Rummage among the rock pools and the sand at West Runton, and you may find fossils of sea urchins that are over 90 million years old – they don't look much different to the sea urchins that live in the sea today. The rock pools have limpets, crabs, sea anemones and starfish with their own miniature seas in which to wait out the tides. Use the Deep History Coast App to identify any fossils you find or see our fossil identifier guide.

Fossil Hunting
East Runton to Cromer. This is another shorter section of 1.25 miles with flat grassy paths, tracks, tarmac paths and brief roadside walking. It starts at East Runton, where there is parking and more information about the Deep History Coast. Just east of the junction, along the A149, the route forks left and leads through a caravan park before dog-legging along another short section of the main road then returning to the cliff tops. Once back by the coast it doesn't take long before Cromer comes fully into view. The grassy path joins the start of the genteel promenade that leads into the town itself, arriving at the entrance to the pier. Cromer has eating places and attractions aplenty, from amusements to Cromer Museum, where youngsters can see some of the fossils which have been found along the coast.
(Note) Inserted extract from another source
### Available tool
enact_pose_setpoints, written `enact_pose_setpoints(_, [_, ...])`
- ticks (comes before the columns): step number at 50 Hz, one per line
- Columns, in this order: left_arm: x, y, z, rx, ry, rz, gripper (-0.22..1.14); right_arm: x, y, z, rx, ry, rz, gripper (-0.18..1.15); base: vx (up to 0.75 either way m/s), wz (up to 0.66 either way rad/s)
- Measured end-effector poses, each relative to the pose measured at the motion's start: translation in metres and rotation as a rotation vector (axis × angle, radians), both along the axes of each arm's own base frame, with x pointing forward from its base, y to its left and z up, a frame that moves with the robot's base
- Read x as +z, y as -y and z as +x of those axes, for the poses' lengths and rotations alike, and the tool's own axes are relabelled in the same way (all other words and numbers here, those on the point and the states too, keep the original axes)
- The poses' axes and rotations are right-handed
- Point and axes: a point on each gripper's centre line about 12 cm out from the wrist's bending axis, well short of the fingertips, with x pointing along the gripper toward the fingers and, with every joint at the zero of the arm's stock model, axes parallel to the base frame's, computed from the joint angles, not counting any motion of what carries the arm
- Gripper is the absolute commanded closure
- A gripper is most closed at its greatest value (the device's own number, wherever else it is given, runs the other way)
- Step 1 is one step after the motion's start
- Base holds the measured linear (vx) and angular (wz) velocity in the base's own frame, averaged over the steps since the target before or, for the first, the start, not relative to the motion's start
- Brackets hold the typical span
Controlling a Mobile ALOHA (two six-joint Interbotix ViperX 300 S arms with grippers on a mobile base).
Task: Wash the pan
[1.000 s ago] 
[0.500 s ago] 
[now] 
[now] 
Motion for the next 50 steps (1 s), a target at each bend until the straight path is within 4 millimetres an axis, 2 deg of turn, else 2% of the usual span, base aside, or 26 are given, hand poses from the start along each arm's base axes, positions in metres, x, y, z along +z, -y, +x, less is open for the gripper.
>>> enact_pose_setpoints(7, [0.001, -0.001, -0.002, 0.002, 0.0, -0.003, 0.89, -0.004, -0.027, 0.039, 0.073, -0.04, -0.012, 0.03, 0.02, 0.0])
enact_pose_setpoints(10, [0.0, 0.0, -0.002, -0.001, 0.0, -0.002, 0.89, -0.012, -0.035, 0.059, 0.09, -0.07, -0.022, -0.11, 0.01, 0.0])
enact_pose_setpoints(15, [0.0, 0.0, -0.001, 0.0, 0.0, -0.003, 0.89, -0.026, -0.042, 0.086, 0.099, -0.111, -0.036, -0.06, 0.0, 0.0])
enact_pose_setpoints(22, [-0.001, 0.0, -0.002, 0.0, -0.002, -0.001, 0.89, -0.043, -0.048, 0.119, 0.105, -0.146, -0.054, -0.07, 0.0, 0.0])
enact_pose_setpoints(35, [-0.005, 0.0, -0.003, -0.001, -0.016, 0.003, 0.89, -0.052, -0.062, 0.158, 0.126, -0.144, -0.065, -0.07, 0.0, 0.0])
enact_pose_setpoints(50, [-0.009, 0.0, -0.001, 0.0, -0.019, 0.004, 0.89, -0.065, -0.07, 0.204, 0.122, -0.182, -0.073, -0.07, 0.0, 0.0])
The Cromer Forest Bed is beneath your feet and, to the south is the Cromer Ridge, which was formed around 450,000 years ago, when massive ice sheets from the north and west bulldozed a jumble of sands and gravels ahead of them as they pushed south. The pier is definitely worth a visit, including the lifeboat station at the end, which is open to the public.

Cromer pier
Mundesley to Walcott. This is a slightly longer route, three miles, but if you start at Walcott, there’s the promise of ice cream or chips and crazy golf in Mundesley. The beaches at both ends are great for picnics and there’s toilets at both places. Walcott also has chips, café and ice cream. If you like walking on the beach, there is firm sand most of the way plus concrete sea wall promenades, and its completely flat. Please check tide times as the route is not accessible at high tide, with no official alternative route. There are breakwaters along the route with gaps and low sections where you can cross, although you may have to weave across the beach between them as they don't always follow a straight line.

Mundesley Beach
Walcott to Happisburgh. This route is 1.75 miles of pavements, with a grassy cliff top path that can be muddy, although it is virtually flat. This part of the coast has suffered serious erosion so there may be a few diversions where the cliff has fallen.

There are plenty of places to park in Walcott, though it does get busy in the summer. There are toilets at both ends of this part of the trail, plus chips and café at Walcott and a pub at Happisburgh. The route goes through Walcott and a small housing estate on its way to the now-low cliff tops.

At Happisburgh, the path passes through a caravan site on the western edge of the village, then crosses meadows to reach the car park and toilets at its eastern end. Happisburgh’s landmark is its lighthouse overlooking the sea, which has open days during the summer. Coastal erosion is particularly voracious along this part of the coast, and some estimates put the loss at around 2km of land in the last 2000 years.

In 2000 an unusually shiny, ebony-black piece of flint that was found sticking out of the mud below the high tide line turned out to be a 500,000 year-old, skilfully carved hand axe – the oldest ever found in north-western Europe. And, in 2013, the sea stripped away the sand to expose the footprints of a family that had strolled this way, just as you are perhaps doing now, over 800,000 years ago. The Deep History Coast App will tell you more about the area through the Hominin family.